# Exercise requirements
Lines that include the string "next" are the ones to copy from the entries below.

*** Opening of Data extract ***

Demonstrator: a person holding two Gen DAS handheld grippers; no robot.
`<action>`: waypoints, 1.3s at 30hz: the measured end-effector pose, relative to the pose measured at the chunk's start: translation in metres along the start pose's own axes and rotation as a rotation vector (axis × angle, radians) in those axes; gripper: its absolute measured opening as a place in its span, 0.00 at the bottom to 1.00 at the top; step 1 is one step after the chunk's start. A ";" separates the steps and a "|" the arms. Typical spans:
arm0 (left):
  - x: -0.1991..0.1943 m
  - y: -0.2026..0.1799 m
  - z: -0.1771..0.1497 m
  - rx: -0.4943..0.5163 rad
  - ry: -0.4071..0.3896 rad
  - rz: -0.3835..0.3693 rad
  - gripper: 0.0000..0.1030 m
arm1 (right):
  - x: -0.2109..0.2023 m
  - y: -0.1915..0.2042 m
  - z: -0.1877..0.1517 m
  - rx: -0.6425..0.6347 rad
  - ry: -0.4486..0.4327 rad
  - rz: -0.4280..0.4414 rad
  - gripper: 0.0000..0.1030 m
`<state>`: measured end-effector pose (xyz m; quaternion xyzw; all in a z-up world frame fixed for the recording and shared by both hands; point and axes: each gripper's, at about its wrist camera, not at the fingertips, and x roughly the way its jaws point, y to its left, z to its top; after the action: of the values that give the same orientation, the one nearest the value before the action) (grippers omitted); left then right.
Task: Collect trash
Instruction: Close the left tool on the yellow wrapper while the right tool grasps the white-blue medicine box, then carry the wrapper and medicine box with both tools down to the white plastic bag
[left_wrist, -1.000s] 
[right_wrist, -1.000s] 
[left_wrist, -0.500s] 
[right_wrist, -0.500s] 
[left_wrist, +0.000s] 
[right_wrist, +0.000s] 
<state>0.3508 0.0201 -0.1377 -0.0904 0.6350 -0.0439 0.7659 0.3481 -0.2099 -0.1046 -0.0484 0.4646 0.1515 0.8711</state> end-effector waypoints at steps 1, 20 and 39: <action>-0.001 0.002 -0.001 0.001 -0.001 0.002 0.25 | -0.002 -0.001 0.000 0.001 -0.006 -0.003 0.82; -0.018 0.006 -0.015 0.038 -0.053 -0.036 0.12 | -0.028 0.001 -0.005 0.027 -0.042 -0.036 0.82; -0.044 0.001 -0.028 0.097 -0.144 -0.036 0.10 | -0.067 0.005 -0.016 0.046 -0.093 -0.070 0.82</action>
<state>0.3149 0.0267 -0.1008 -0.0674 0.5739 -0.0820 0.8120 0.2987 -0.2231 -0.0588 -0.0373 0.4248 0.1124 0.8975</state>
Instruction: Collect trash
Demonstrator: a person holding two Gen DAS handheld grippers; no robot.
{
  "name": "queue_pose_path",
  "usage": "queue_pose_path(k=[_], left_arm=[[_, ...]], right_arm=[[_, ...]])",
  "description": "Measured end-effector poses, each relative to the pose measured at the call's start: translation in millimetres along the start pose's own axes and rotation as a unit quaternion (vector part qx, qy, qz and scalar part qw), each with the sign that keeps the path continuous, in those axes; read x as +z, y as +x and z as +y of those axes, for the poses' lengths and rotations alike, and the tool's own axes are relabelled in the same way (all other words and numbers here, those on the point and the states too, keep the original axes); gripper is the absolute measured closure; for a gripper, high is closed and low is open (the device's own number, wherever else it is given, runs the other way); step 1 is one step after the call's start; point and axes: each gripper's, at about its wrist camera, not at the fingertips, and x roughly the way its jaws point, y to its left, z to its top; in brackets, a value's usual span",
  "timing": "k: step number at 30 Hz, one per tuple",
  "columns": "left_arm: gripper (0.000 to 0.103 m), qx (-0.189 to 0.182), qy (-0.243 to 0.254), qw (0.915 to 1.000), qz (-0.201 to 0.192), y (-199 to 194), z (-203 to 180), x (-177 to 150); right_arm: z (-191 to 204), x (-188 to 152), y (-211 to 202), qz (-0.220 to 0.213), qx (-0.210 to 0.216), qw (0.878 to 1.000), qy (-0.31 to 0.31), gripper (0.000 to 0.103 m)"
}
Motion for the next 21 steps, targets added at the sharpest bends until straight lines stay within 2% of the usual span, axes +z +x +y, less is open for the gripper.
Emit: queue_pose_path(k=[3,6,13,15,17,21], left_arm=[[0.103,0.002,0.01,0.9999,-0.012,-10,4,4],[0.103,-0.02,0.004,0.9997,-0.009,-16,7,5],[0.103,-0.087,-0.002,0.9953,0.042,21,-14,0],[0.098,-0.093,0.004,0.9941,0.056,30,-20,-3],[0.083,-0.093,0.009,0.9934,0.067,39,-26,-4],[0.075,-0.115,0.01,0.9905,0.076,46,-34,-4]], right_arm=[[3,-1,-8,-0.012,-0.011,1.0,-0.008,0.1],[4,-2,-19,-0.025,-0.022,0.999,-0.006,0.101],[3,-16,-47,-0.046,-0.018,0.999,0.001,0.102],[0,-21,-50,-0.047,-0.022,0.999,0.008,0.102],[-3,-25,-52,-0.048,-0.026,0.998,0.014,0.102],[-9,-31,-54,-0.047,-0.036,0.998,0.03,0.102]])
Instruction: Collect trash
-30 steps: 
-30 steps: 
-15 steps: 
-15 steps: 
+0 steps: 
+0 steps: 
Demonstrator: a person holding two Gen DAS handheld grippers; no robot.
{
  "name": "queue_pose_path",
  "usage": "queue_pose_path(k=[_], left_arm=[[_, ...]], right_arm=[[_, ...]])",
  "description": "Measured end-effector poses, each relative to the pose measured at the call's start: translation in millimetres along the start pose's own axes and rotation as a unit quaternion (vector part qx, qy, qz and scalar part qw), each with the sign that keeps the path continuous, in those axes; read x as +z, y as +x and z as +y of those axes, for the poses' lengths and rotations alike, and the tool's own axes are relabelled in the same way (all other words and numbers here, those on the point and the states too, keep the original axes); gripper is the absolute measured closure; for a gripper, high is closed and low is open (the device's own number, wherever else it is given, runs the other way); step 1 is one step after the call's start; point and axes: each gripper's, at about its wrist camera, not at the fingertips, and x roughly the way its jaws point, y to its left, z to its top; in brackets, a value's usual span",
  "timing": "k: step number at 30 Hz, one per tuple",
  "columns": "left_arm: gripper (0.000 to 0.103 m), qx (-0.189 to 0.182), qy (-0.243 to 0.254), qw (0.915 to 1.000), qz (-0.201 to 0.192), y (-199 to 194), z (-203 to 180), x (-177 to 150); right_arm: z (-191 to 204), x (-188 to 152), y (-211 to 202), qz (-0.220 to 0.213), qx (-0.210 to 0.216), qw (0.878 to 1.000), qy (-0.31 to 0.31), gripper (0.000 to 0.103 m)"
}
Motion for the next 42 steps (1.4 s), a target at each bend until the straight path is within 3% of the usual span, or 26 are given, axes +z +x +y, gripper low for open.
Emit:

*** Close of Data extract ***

# Answer section
Motion for the next 21 steps, targets added at the sharpest bends until straight lines stay within 2% of the usual span, axes +z +x +y, less is open for the gripper.
Motion for the next 42 steps (1.4 s), a target at each bend until the straight path is within 3% of the usual span, or 26 are given, axes +z +x +y, gripper low for open.

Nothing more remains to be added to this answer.